[Prompt] Up to and including the line that holds "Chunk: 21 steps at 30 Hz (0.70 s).", print the data exactly from its first line; do not print the pictures.

Dataset entries

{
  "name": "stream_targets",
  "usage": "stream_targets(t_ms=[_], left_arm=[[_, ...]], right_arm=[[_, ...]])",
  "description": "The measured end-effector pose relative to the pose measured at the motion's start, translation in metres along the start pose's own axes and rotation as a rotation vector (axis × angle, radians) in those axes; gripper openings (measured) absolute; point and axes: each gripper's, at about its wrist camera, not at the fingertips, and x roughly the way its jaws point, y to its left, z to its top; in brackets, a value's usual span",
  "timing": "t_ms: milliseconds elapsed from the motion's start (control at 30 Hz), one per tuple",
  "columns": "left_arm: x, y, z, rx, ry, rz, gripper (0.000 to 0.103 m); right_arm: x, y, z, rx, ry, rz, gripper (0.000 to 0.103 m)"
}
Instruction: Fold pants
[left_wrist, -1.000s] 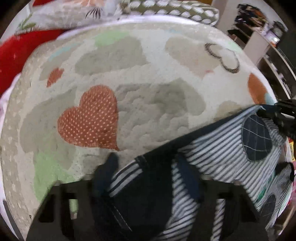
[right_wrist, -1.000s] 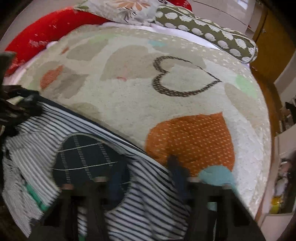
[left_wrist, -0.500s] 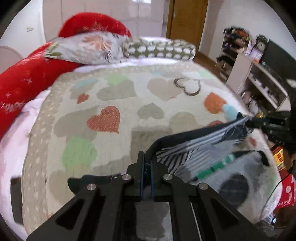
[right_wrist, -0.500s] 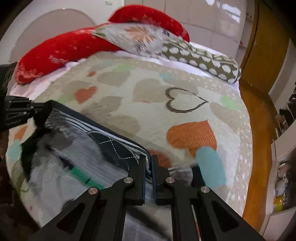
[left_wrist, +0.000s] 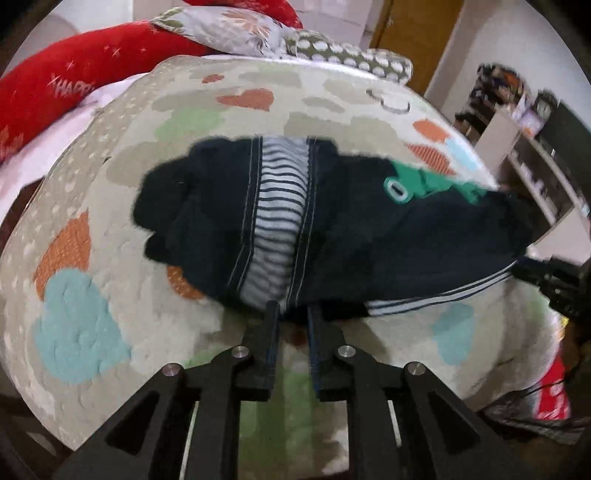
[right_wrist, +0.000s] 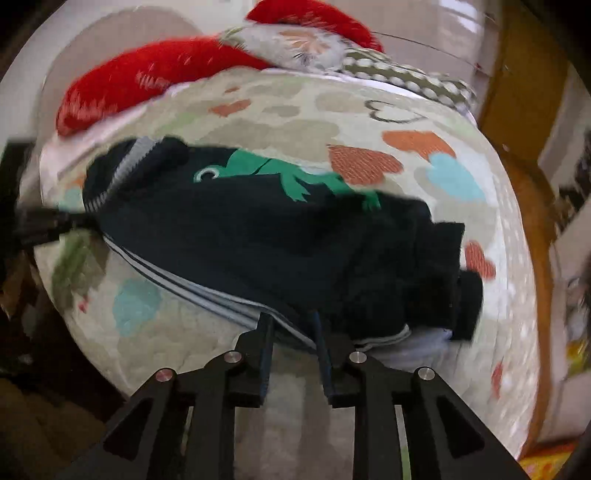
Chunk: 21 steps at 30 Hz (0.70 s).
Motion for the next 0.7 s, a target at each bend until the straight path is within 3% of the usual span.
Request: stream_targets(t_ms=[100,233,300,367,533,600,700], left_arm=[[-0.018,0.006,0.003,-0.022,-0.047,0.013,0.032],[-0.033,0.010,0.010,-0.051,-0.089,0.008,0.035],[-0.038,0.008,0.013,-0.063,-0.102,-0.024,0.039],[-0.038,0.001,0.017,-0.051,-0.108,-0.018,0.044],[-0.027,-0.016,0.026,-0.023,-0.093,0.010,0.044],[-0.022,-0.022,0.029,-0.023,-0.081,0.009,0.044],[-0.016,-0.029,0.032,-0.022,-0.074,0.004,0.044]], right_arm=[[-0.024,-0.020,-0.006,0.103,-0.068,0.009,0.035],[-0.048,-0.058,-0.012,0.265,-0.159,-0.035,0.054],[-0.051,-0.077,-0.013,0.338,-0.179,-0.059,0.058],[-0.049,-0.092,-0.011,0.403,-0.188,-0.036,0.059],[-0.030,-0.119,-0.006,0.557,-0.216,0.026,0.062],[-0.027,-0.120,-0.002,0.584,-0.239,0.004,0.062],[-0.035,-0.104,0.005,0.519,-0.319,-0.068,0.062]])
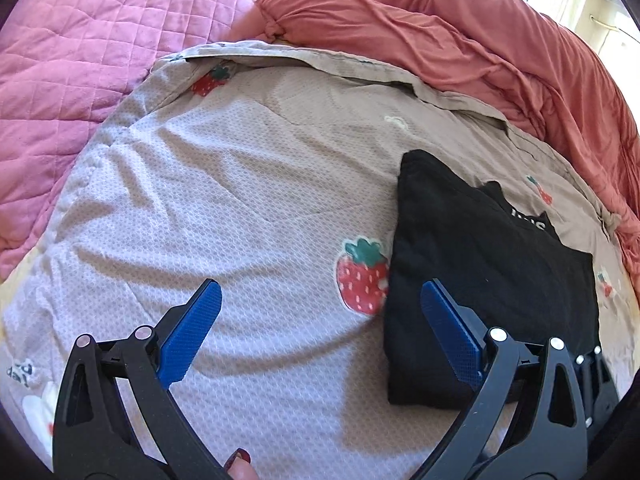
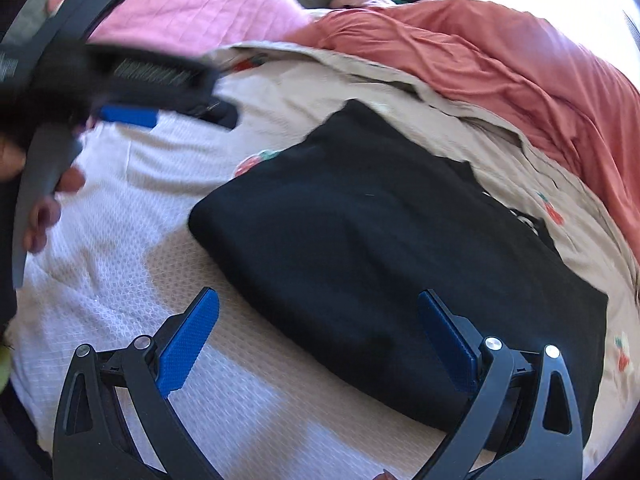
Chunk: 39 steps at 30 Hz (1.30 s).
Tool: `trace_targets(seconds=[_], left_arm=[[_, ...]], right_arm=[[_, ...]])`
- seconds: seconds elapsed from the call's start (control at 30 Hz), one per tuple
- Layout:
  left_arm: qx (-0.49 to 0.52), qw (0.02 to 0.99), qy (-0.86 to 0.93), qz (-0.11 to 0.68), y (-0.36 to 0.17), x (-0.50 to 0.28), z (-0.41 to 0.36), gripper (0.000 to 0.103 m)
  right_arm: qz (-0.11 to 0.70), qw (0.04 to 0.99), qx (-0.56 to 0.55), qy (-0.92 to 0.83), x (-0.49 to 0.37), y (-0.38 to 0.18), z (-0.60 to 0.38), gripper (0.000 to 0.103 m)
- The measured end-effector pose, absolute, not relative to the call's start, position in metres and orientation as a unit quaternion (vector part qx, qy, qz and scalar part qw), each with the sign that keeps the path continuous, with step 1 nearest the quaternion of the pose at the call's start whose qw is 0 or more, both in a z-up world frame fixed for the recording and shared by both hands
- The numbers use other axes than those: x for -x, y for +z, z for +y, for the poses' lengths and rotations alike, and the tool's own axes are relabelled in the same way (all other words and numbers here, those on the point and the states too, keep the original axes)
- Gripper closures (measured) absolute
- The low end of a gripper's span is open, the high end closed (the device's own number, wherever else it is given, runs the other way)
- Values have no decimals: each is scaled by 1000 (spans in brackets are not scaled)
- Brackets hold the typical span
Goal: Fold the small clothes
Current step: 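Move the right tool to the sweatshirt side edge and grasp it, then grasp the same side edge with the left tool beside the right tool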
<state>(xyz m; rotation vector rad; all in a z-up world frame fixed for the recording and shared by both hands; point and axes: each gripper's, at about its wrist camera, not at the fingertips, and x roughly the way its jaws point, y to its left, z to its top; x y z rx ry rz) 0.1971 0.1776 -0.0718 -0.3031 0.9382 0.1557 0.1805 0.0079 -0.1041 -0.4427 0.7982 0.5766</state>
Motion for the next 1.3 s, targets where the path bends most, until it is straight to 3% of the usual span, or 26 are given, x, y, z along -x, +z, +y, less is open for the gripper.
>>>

[Answer for this exercise]
{
  "name": "stream_targets",
  "usage": "stream_targets(t_ms=[_], left_arm=[[_, ...]], right_arm=[[_, ...]])",
  "description": "The measured end-effector pose relative to the pose measured at the motion's start, translation in metres along the start pose's own axes and rotation as a rotation vector (axis × angle, radians) in those axes; gripper openings (measured) absolute; point and axes: each gripper's, at about its wrist camera, not at the fingertips, and x roughly the way its jaws point, y to its left, z to its top; in brackets, a value's usual span",
  "timing": "t_ms: milliseconds elapsed from the motion's start (control at 30 Hz), one per tuple",
  "columns": "left_arm: x, y, z, rx, ry, rz, gripper (0.000 to 0.103 m); right_arm: x, y, z, rx, ry, rz, gripper (0.000 to 0.103 m)"
}
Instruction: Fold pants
[left_wrist, -1.000s] 
[right_wrist, -1.000s] 
[left_wrist, -0.500s] 
[right_wrist, -0.500s] 
[left_wrist, +0.000s] 
[right_wrist, +0.000s] 
Chunk: 21 steps at 30 Hz (0.70 s).

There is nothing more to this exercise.